Excerpts from a dataset
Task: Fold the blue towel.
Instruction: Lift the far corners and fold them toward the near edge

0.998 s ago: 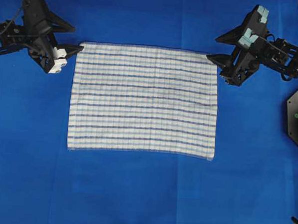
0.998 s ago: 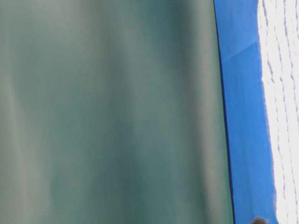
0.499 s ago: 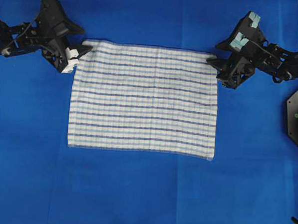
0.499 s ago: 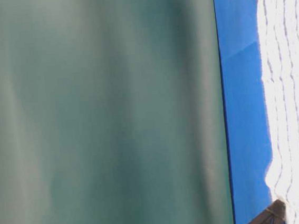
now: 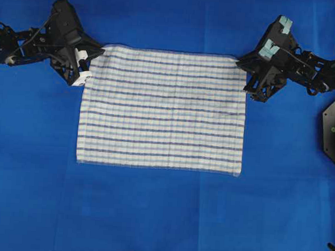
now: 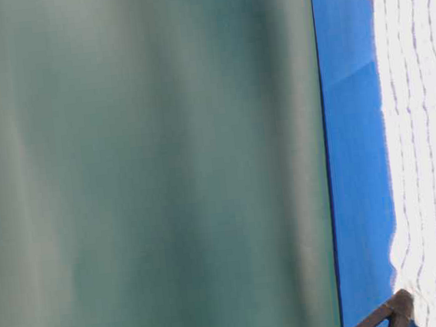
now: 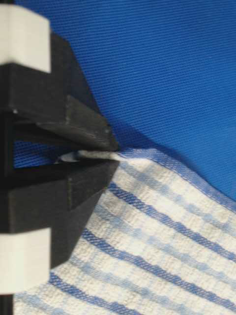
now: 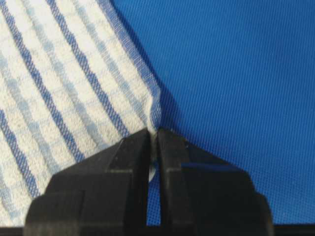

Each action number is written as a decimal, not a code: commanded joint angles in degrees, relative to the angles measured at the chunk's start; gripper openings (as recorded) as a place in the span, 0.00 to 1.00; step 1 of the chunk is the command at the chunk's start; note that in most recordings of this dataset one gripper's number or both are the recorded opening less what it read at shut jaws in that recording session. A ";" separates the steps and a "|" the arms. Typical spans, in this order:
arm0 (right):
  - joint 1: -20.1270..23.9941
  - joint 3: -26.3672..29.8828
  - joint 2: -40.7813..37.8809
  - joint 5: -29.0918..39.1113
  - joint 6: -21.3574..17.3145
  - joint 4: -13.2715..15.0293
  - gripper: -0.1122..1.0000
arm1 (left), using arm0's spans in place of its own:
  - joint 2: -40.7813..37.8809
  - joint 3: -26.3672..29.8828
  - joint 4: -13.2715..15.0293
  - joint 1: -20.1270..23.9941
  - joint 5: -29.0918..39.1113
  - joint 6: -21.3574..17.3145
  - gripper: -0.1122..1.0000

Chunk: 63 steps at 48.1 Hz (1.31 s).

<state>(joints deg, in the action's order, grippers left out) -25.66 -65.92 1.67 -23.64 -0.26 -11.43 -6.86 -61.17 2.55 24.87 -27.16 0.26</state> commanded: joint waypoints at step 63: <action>12.30 -0.88 26.89 17.58 -1.76 -2.46 0.14 | 29.79 -4.57 0.00 -16.26 14.59 2.11 0.15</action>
<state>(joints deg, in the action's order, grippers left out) -15.73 -66.80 26.37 -7.29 -1.41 -13.01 21.27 -65.74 2.55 11.34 -12.39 1.76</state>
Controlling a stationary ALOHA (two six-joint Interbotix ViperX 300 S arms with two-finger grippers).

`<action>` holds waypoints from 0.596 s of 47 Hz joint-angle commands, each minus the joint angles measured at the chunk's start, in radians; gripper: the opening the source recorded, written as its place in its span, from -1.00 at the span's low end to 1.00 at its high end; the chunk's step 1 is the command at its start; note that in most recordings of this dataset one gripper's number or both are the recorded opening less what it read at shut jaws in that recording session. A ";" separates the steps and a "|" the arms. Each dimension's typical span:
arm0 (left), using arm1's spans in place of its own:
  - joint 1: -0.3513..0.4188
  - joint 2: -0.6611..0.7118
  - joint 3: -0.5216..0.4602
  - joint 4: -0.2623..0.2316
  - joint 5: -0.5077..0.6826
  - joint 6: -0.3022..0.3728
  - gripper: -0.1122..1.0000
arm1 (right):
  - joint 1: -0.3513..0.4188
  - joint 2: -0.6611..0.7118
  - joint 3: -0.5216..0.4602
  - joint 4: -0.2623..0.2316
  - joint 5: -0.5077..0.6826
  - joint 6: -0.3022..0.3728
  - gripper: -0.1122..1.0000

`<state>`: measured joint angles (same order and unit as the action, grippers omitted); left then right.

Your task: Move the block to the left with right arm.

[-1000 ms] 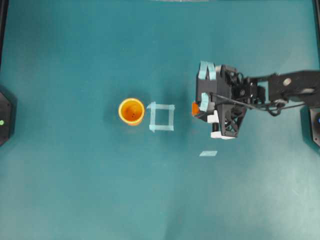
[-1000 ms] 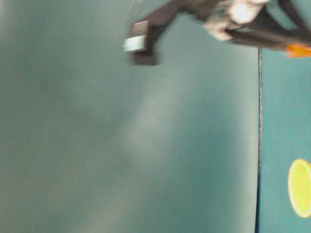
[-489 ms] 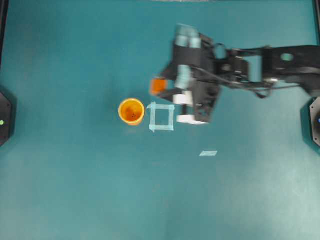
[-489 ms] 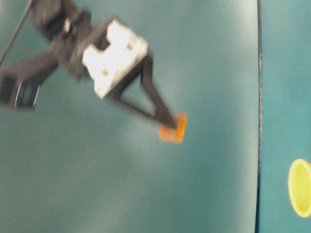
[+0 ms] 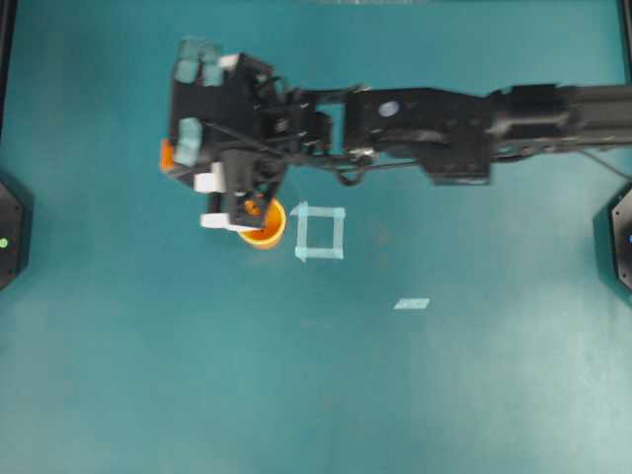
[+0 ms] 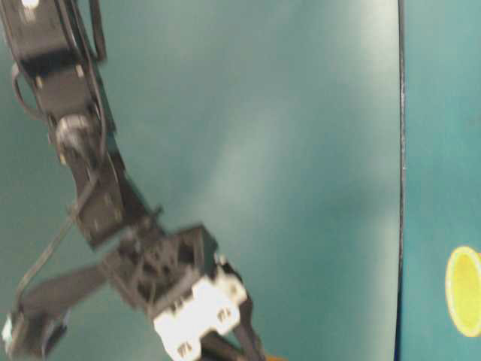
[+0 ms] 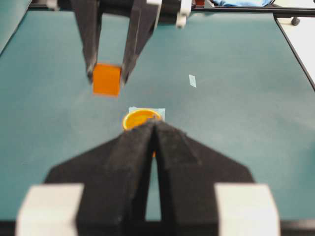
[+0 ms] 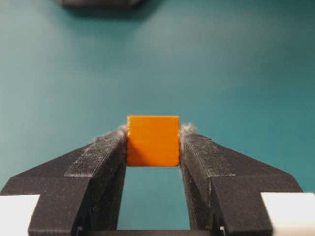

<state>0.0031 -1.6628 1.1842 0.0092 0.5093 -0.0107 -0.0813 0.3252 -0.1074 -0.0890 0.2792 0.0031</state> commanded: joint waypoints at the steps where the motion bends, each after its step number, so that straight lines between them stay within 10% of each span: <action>1: 0.003 0.006 -0.028 0.002 -0.005 0.002 -0.81 | 0.008 0.011 -0.083 0.003 -0.012 0.003 -0.10; 28: 0.003 0.008 -0.029 0.002 -0.008 0.003 -0.81 | 0.057 0.181 -0.281 0.021 -0.029 0.005 -0.10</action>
<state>0.0031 -1.6628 1.1827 0.0092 0.5108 -0.0092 -0.0169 0.5308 -0.3497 -0.0706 0.2684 0.0061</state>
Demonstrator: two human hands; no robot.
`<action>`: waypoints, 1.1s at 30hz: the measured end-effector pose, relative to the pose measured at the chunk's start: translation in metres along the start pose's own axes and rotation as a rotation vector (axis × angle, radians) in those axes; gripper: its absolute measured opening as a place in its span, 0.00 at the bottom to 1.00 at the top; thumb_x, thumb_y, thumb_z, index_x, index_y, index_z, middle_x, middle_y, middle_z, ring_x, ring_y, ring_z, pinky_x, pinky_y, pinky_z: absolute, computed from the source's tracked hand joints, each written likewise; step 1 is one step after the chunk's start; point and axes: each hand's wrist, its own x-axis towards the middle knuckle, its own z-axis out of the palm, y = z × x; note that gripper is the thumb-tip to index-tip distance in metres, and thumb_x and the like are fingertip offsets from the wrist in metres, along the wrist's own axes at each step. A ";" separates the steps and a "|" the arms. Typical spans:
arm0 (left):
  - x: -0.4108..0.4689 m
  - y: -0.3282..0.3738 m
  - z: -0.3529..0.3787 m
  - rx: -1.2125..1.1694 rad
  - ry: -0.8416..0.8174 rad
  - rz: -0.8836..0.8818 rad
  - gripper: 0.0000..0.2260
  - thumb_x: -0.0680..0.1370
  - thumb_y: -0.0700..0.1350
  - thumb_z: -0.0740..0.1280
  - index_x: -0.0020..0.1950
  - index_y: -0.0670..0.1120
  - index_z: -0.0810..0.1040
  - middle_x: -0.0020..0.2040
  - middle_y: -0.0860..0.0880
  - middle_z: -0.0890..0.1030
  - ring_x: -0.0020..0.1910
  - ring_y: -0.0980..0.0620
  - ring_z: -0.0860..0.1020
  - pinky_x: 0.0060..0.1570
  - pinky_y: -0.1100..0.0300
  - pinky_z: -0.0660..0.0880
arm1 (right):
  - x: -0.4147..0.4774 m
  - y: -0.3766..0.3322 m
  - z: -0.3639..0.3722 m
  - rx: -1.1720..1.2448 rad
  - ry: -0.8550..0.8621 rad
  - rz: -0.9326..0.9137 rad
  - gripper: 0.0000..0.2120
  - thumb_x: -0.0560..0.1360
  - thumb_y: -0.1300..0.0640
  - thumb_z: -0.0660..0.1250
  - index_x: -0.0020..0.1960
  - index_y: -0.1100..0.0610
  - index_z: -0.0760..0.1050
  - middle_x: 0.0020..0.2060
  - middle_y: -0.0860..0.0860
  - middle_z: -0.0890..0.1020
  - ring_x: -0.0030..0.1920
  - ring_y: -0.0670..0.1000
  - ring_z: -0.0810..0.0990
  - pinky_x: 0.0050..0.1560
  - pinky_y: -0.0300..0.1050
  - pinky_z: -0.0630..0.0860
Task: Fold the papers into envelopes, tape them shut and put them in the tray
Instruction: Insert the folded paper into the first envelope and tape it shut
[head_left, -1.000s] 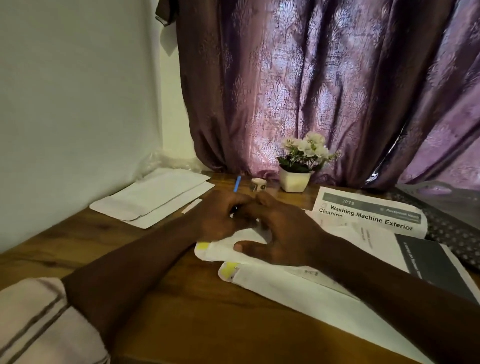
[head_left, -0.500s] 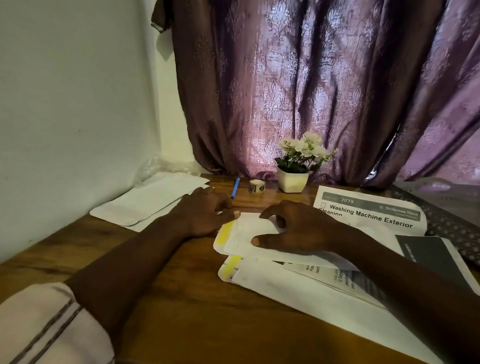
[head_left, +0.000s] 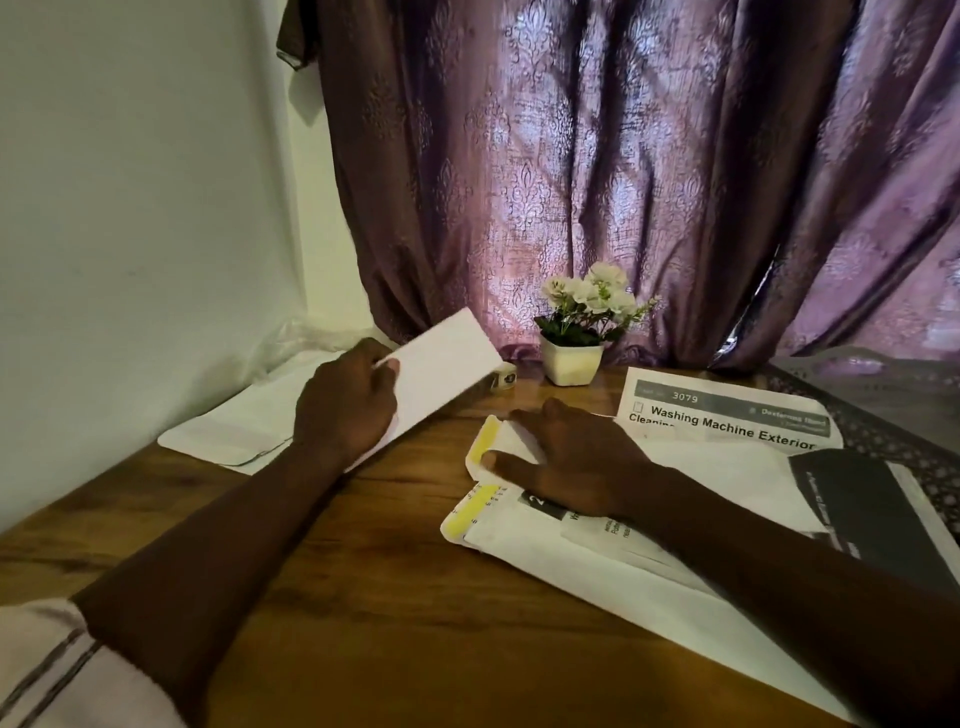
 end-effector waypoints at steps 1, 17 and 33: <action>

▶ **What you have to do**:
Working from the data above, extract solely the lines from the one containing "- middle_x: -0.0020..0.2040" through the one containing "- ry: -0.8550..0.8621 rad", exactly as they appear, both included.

▶ **Output for this exercise**:
  - middle_x: -0.0020..0.2040
  - middle_y: -0.0860..0.0880
  - middle_z: -0.0890..0.1030
  - ring_x: -0.0020..0.1910
  - ring_y: -0.0980..0.0620
  - ring_z: -0.0860..0.1020
  - pinky_x: 0.0060..0.1570
  - pinky_y: -0.1100..0.0300
  - pinky_z: -0.0660..0.0880
arm1 (right):
  - x: -0.4147..0.4774 m
  - y: -0.3766..0.3322 m
  - z: -0.3639..0.3722 m
  - rx: -1.1720..1.2448 rad
  - ry: -0.8550..0.8621 rad

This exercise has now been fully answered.